▶ _WHAT THIS TASK INVOLVES_
Restate all entries exactly. Skip the images.

Stored data entries
>>>

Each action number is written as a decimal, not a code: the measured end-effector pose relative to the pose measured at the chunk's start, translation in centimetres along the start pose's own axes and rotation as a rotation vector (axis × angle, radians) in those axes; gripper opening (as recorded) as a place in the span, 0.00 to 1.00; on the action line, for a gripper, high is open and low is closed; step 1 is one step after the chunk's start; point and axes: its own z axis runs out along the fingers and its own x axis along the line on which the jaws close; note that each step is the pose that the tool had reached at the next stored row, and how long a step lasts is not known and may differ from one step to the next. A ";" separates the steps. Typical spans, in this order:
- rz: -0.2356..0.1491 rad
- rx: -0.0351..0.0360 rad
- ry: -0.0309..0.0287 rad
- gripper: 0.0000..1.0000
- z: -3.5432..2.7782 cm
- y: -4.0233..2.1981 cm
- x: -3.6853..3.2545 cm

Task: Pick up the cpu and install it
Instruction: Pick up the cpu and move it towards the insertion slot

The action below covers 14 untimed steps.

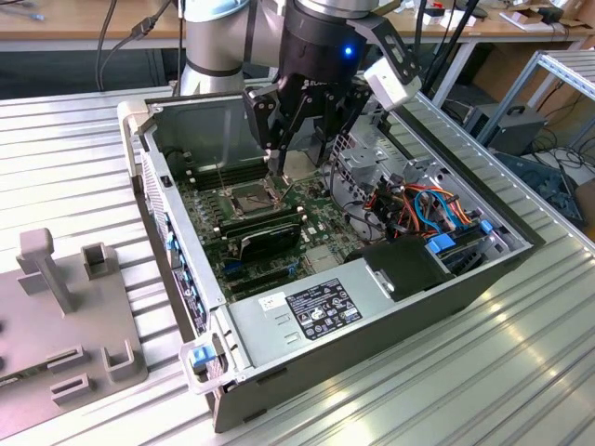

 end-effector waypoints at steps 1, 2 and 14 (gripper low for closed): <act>0.000 -0.0001 0.0000 0.55 0.02 0.00 -0.22; 0.000 0.0000 0.0000 0.55 0.03 -0.01 -0.39; 0.000 0.0000 0.0000 0.55 0.12 -0.05 -2.75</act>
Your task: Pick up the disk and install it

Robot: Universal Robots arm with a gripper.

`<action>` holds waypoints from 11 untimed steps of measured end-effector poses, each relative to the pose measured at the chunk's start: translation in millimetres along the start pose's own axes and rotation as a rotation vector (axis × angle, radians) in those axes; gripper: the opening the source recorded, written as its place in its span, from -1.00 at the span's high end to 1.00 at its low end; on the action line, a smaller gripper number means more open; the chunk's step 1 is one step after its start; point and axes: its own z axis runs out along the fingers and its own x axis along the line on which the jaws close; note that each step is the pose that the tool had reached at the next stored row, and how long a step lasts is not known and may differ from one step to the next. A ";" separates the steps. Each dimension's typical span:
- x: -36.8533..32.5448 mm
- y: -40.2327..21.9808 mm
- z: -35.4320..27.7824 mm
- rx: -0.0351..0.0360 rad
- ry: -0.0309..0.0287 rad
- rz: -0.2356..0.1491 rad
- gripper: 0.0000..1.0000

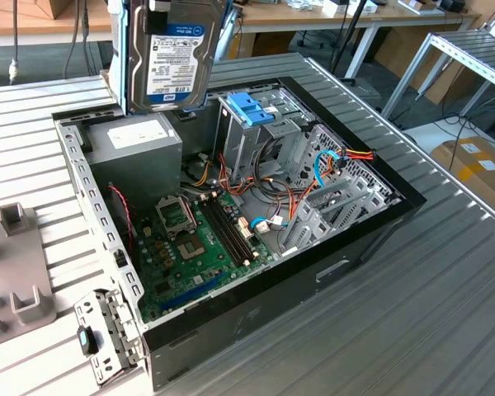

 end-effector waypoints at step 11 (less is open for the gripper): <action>6.7 -2.4 -0.5 0.0000 0.0001 0.000 0.26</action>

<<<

▶ _FINISHED EXERCISE_
Each action number is written as a decimal, not a code: the measured end-effector pose relative to the pose measured at the chunk's start, translation in centimetres along the start pose's own axes and rotation as a rotation vector (axis × angle, radians) in those axes; gripper opening (as recorded) as a place in the span, 0.00 to 1.00; on the action line, for a gripper, high is open and low is closed; step 1 is one step after the chunk's start; point and axes: its own z axis runs out along the fingers and its own x axis along the line on which the jaws close; note that each step is the pose that the tool had reached at the next stored row, and how long a step lasts is not known and may differ from one step to the next. A ";" separates the steps. Typical spans, in this order:
- rz: -0.2356..0.1491 rad
- rx: -0.0351..0.0360 rad
- ry: -0.0309..0.0287 rad
- gripper: 0.0000..1.0000
- z: -3.5432..2.7782 cm
- y: -4.0233..2.1981 cm
- x: -3.6853..3.2545 cm

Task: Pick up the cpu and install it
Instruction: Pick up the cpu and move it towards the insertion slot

The action below covers 14 untimed steps.


 end-effector waypoints at steps 1, 2 and 14 (gripper low for closed): <act>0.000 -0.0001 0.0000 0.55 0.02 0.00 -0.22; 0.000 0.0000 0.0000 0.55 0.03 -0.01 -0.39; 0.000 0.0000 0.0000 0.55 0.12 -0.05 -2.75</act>
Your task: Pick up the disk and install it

Robot: Universal Robots arm with a gripper.

`<action>` holds waypoints from 11 untimed steps of measured end-effector poses, each relative to the pose measured at the chunk's start: translation in millimetres along the start pose's own axes and rotation as a rotation vector (axis × angle, radians) in those axes; gripper: the opening the source recorded, written as its place in its span, from -1.00 at the span's high end to 1.00 at its low end; on the action line, a smaller gripper number means more open; the chunk's step 1 is one step after its start; point and axes: its own z axis runs out along the fingers and its own x axis along the line on which the jaws close; note that each step is the pose that the tool had reached at the next stored row, and how long a step lasts is not known and may differ from one step to the next. A ";" separates the steps. Each dimension's typical span:
- x: -36.8533..32.5448 mm
- y: -40.2327..21.9808 mm
- z: -35.4320..27.7824 mm
- rx: -0.0351..0.0360 rad
- ry: -0.0309..0.0287 rad
- rz: -0.2356..0.1491 rad
- gripper: 0.0000..1.0000


 end-effector waypoints at step 11 (less is open for the gripper): <action>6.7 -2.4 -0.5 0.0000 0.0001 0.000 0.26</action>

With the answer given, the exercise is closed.